Meanwhile, the cipher key distribution method according to various embodiments of the present invention described above can be implemented in the form of program code and provided to each server or devices in a state stored in various non-transitory computer readable media. have.
A non-transitory readable medium is a medium that stores data for a short period of time, such as a register, cache, memory, etc., but semi-permanently stores data and is readable by the apparatus. In particular, the various applications or programs described above may be stored on non-volatile readable media such as CD, DVD, hard disk, Blu-ray disk, USB, memory card, ROM,
While the present invention has been particularly shown and described with reference to exemplary embodiments thereof, it will be understood by those of ordinary skill in the art that various changes in form and details may be made therein without departing from the spirit and scope of the invention as defined by the appended claims. I will understand.
Accordingly, the true scope of the present invention should be determined by the following claims.
100: card reader module 200: POS terminal
210: POS module 220: Gateway module
300: VAN server 400: key distribution server
Claims (22)
Receives the arbitrary key encrypted with the distribution private key received from the card reader module, transmits the arbitrary key and the VAN code information encrypted with the distribution private key to the key distribution server, and corresponds to the transmitted VAN code information Receiving a public key for authentication of the VAN server encrypted with the arbitrary key from the key distribution server and transmitting the encrypted public key to the card reader module and transmitting an arbitrary key encrypted using the authentication public key of the VAN server to the VAN server And receives an encryption key for encrypting the card information according to an encryption and decryption algorithm for VAN company card information corresponding to the VAN code information, and transmits the encrypted key to the card reader module And receives the card information encrypted with the encryption key from the card reader module.
A gateway module for performing data transmission and reception with the key distribution server, the VAN server, and the card reader module; And
And a POS module for generating an approval request telegram using the encrypted card information received from the card reader module.
And a public key for distribution stored in the card reader module.
A random key encrypted with a public key for authentication of the VAN server is received from the card reader module and is transmitted to the VAN server, and the random key received from the VAN server encrypted with the random key is transmitted to the card reader module Terminal device.
Wherein the cryptographic key received from the VAN server is a symmetric cryptographic key that is different from the authentication public key method and is also used to decrypt the card information in the VAN server.
The public key for authentication of the VAN server corresponding to the code information of the VAN to be used and encrypted with the arbitrary key is transmitted through the POS terminal device to the POS terminal device, And transmits the decrypted key to the VAN server using the public key for authentication of the decrypted VAN server to the VAN server through the POS terminal device and is encrypted with the arbitrary key from the VAN server, A card receiving encrypted key information for encrypting card information according to an encryption and decryption algorithm for VAN card information corresponding to VAN code information, encrypting the read card information with the received encryption key, and transmitting the encrypted card information to the POS terminal device Reader module.
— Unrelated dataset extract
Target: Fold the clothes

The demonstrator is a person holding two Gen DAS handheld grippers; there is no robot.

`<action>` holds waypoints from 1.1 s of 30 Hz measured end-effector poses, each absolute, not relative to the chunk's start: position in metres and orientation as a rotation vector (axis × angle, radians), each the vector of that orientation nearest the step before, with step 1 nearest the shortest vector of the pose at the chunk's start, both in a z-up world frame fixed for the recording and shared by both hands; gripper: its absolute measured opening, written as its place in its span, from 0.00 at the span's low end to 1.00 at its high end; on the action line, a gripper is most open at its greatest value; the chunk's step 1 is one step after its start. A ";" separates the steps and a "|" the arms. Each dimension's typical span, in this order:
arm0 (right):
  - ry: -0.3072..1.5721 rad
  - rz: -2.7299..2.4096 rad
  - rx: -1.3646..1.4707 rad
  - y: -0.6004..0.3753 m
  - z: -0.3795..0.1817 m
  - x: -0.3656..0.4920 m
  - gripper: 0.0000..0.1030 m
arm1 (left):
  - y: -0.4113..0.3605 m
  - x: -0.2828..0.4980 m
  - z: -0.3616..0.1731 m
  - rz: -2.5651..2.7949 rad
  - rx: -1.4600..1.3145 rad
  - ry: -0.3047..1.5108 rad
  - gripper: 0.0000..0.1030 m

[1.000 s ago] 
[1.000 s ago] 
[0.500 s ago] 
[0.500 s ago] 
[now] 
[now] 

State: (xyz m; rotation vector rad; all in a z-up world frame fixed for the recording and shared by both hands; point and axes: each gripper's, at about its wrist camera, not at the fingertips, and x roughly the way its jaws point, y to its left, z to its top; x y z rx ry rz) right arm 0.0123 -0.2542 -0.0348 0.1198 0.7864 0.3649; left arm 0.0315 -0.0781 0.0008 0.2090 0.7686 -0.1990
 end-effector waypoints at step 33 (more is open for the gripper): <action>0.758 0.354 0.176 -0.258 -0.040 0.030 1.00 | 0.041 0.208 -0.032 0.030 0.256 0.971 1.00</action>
And a card reader module which is obtained by using a distribution public key stored in the card reader module.
Generating a random key corresponding to the arbitrary key, encrypting the generated random key with a public key for authentication of the VAN server, and transmitting the encrypted random key to the VAN server through the POS terminal device,
Wherein the encryption key received from the VAN server is encrypted with the random key.
Wherein the cryptographic key received from the VAN server is a symmetric cryptographic key that is different from the public key scheme for authentication and is also used to decrypt the card information in the VAN server.
A key distribution server storing an authentication public key provided from at least one of the VAN servers;
Card reader module; And
Receiving a key encrypted with the distribution private key received from the card reader module, transmitting the arbitrary key and VAN code information encrypted with the distribution private key to the key distribution server, and transmitting the key corresponding to the transmitted VAN code information Receiving a public key for authentication of the VAN server encrypted with the arbitrary key from the key distribution server and transmitting the encrypted public key to the card reader module and transmitting an arbitrary key encrypted using the authentication public key of the VAN server to the VAN server And receives an encryption key for encrypting card information according to an encryption and decryption algorithm for VAN's card information corresponding to the VAN code information, and transmits the encrypted key to the card reader module And a cipher key including a POS terminal for receiving card information encrypted with the cipher key from the card reader module Distribution system.
The card reader module and the key distribution server store a public key for distribution and a private key for distribution corresponding to each other,
Wherein the authentication public key of the VAN server is obtained using a public key for distribution stored in the card reader module.
A random key encrypted with a public key for authentication of the VAN server from the POS terminal, decrypting the received random key with a private key for authentication of the VAN server, encrypting the encryption key with the decrypted random key, To the POS terminal.
Wherein the random key is generated in the card reader module.
Wherein the encryption key for encrypting the card information is a symmetric encryption key.
Receiving an arbitrary key encrypted with a distribution private key received from the card reader module;
Transmitting the encrypted arbitrary key and VAN code information to a key distribution server;
Receiving from the key distribution server a public key for authentication of the VAN server corresponding to the transmitted VAN code information and encrypted with the arbitrary key;
Transmitting a public key for authentication of the VAN server encrypted with the arbitrary key received from the key distribution server to the card reader module;
Encrypts the card information according to the encryption and decryption algorithm for the card information of the VAN company, transmits the encrypted card information to the VAN server, encrypts the card information using the public key for authentication of the VAN server, Receiving an encryption key for encrypting the encryption key; And
And transmitting the encryption key encrypted with the arbitrary key received from the VAN server to the card reader module.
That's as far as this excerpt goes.